Many moons ago, [Joe Grand] built an adapter that turns Atari 2600 joysticks to USB controllers. Now it’s open source.

Hackaday Overlord [Matt] is holding an SMT and BGA soldering workshop in San Francisco on October 4th. Teaching BGA soldering? Yes! He made a board where the BGA balls are connected to LEDs. Very, very clever.

Our ‘ol friend [Jeremey Cook] built a strandbeest out of MDF. It’s huge, heavy, about the size of a small car, and it doesn’t work. [Jeremy] has built beests before, but these were relatively small. The big MDF beest is having some problems with friction, and a tendency to shear along the joints. If anyone wants to fix this beest, give [Jeremy] a ring.

Everyone loves the Teensy, and [Paul] has released his latest design iteration. The Teensy 3.2 isn’t that much different from the Teensy 3.1; the bootloader has changed and now USB D+ and D- lines are broken out. Other than that, it’s just the latest iteration of the popular Teensy platform.

The DyIO is a pretty neat robotics controller, a semifinalist for the Hackaday Prize, and now a Kickstarter. The big win of the Kickstarter is an electronics board (with WiFi) that is able to control 24 servos for all your robotics needs.

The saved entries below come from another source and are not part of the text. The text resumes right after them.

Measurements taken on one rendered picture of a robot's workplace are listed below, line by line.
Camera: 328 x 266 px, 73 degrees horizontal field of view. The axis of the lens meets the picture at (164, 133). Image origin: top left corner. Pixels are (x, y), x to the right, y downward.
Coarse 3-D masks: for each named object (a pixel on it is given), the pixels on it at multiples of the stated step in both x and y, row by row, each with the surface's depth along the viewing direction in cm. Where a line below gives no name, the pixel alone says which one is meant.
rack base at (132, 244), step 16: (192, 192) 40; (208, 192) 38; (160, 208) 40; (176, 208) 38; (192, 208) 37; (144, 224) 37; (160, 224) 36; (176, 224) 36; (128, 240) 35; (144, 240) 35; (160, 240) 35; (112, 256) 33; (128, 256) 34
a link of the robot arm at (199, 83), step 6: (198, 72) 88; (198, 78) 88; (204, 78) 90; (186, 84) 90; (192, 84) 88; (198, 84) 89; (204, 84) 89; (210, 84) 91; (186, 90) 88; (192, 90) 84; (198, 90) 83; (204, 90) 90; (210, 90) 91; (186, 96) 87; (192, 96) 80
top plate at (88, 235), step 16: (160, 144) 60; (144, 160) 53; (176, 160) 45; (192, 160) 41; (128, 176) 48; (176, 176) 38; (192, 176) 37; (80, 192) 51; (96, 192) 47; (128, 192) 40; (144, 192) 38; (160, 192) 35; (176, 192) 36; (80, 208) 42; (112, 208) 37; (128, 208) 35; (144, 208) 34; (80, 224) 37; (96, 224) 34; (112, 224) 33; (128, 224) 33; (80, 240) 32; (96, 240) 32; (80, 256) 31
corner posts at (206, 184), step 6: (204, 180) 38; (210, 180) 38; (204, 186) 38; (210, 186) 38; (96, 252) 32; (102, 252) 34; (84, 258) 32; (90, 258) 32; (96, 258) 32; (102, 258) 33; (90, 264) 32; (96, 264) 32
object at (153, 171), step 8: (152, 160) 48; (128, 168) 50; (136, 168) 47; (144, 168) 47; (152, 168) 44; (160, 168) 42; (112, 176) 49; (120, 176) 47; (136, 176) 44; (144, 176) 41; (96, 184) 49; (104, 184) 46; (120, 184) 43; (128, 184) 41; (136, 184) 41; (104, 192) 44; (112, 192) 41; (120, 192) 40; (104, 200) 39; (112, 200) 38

[pighixxx] does illustrations of pinouts for popular electronics platforms. Everyone needs a hobby, I guess. He recently put together an illustration of the ESP8266. Neat stuff is hidden deep in this site.

You would not believe how much engineering goes into making snake oil. And then you need to do certifications!

[David] identified a problem, created a solution, got a patent, and is now manufacturing a product. The only problem is the name.